┌──

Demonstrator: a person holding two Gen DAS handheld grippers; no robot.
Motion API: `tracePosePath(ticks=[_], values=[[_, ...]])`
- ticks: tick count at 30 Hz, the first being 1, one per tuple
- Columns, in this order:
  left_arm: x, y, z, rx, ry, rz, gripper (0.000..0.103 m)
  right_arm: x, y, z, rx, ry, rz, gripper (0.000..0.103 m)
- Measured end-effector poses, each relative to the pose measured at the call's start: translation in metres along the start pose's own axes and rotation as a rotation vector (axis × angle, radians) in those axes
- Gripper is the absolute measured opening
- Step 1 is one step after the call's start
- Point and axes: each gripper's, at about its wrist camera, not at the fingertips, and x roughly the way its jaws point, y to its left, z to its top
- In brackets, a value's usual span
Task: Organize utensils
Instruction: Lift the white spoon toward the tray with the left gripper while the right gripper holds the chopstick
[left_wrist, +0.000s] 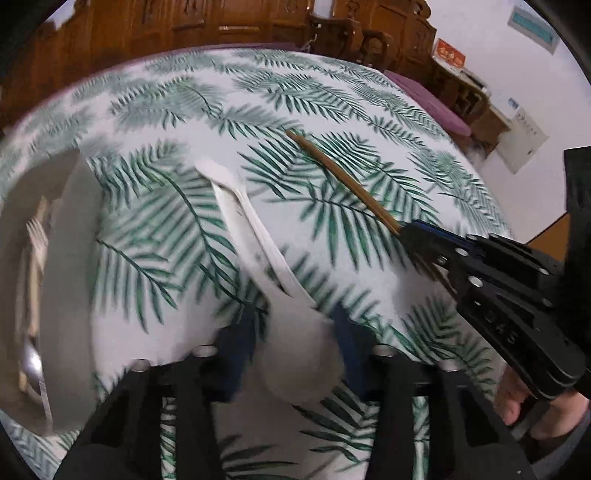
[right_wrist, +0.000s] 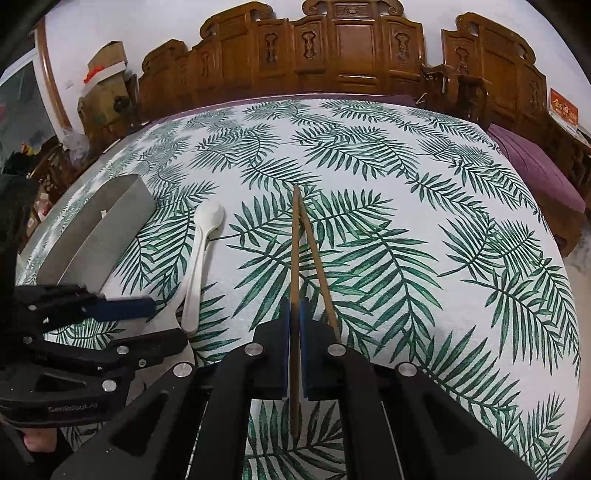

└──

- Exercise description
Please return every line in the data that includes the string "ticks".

- Reply to the exercise
Motion API: `tracePosePath(ticks=[_], values=[[_, ...]])`
- ticks: tick count at 30 Hz, the first being 1, one per tuple

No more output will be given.